Para a virologista Andréa Mendonça Gusmão, da Ufba e da UniFTC, no Brasil, essa realidade só é possível de ser comparada com a de Fernando de Noronha, que também anunciou ter zerado os casos ativos de coronavírus no arquipélago.
“A Bahia está num índice de infecção alto, mas a gente achatou a curva aqui no estado. Por isso é que vamos ter um platô. Quando a gente chegar nesse número alto de mortes, vai se manter alto por um tempo, para começar a descer lentamente. Ao invés de um pico de uma só vez, teremos um platô e, assim, não colapsamos nosso sistema de saúde. As pessoas estão sendo atendidas e, hoje, tem leito tanto de enfermaria quanto de UTI (Unidade de Terapia Intensiva)”.
Ainda assim, ela também pondera que as realidades da Bahia e de Portugal são diferentes. “A Bahia é um estado mais pobre, com um grande número de pessoas vivendo em condições precárias. Mas, em comparação com outros estados do Brasil, a Bahia tem um controle maior da disseminação da covid-19 e do número de óbitos”, diz.
Uma das principais razões para que isso tenha acontecido foi que as medidas de restrição de circulação e de distanciamento social foram adotadas com antecedência pelo governo estadual, assim como pela prefeitura de Salvador. Para ela, isso foi tão importante para a organização da Bahia no início da pandemia quanto a criação de novos leitos e de hospitais de campanha.
Além disso, os efeitos do coronavírus foram mais tardiamente sentidos aqui também pela situação do aeroporto de Salvador, que operava com um número reduzido de voos internacionais. Assim, uma vez que os primeiros casos da doença foram de passageiros que vieram de outros países, essa falta de voos estrangeiros também pode ter contribuído para retardar o avanço do vírus.

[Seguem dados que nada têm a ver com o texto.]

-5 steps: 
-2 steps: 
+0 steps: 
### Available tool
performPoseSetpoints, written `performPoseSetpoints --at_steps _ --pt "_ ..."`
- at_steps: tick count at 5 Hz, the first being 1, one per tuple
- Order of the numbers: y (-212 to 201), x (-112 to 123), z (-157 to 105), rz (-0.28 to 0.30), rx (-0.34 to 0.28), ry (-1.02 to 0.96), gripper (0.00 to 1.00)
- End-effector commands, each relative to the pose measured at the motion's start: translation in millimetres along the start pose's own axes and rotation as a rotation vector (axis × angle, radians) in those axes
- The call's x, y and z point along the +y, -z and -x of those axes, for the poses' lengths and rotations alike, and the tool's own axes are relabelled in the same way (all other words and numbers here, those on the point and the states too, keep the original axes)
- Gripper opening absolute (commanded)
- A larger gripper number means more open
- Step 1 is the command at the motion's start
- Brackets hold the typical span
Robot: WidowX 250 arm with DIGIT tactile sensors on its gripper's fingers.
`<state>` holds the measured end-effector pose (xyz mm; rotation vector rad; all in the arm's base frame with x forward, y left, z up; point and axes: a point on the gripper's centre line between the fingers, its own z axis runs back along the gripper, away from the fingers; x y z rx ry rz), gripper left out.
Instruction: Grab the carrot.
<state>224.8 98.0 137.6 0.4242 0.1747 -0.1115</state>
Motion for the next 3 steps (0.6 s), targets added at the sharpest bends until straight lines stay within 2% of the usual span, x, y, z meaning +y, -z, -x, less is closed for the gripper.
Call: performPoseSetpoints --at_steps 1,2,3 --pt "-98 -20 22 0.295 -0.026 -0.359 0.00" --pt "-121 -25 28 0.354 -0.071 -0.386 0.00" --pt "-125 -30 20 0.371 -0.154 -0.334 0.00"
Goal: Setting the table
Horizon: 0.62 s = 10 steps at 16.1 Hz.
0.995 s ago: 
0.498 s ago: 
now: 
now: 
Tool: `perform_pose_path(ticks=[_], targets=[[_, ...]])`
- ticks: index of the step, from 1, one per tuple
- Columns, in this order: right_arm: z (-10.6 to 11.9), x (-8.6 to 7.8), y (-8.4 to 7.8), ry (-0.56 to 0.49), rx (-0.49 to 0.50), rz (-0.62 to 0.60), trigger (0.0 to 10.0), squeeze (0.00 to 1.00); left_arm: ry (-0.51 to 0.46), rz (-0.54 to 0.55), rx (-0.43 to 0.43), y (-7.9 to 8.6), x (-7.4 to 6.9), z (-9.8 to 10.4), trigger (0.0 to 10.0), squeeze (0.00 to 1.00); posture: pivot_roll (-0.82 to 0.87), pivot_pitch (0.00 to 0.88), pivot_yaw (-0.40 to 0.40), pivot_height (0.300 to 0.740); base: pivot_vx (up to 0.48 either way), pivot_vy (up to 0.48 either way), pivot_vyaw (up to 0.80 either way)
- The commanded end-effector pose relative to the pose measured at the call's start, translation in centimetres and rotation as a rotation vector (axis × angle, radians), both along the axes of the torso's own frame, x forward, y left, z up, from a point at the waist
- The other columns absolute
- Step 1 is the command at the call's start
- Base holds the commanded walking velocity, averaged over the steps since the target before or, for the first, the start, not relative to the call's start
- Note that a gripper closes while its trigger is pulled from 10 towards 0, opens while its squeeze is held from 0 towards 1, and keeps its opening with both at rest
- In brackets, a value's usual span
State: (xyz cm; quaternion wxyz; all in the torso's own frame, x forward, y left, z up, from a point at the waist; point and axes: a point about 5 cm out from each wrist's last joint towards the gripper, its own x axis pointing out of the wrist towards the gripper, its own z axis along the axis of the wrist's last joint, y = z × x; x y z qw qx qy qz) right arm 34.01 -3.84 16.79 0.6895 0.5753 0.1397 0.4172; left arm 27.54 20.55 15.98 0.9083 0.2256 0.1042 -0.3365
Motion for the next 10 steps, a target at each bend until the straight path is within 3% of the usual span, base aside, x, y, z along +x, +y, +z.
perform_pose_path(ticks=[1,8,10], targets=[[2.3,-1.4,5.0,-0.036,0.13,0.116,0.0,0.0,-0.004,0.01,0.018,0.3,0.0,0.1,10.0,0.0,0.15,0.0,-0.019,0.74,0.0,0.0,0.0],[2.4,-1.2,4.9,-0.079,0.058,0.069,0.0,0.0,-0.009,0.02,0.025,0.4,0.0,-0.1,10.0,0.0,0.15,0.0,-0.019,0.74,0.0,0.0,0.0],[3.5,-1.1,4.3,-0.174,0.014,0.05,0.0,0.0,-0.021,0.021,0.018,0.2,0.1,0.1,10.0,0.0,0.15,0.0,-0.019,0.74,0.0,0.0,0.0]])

“Mas essas medidas tomadas no início da pandemia devem ser mantidas, reestruturadas e reorganizadas. E a população tem que colaborar, continuar lavando as mãos, os alimentos e mantendo os hábitos de higiene. O vírus vai continuar se disseminando e não vai desaparecer. A gente vai ter que conviver com ele”, reforça. E claro, permanecendo em casa, dentro do possível.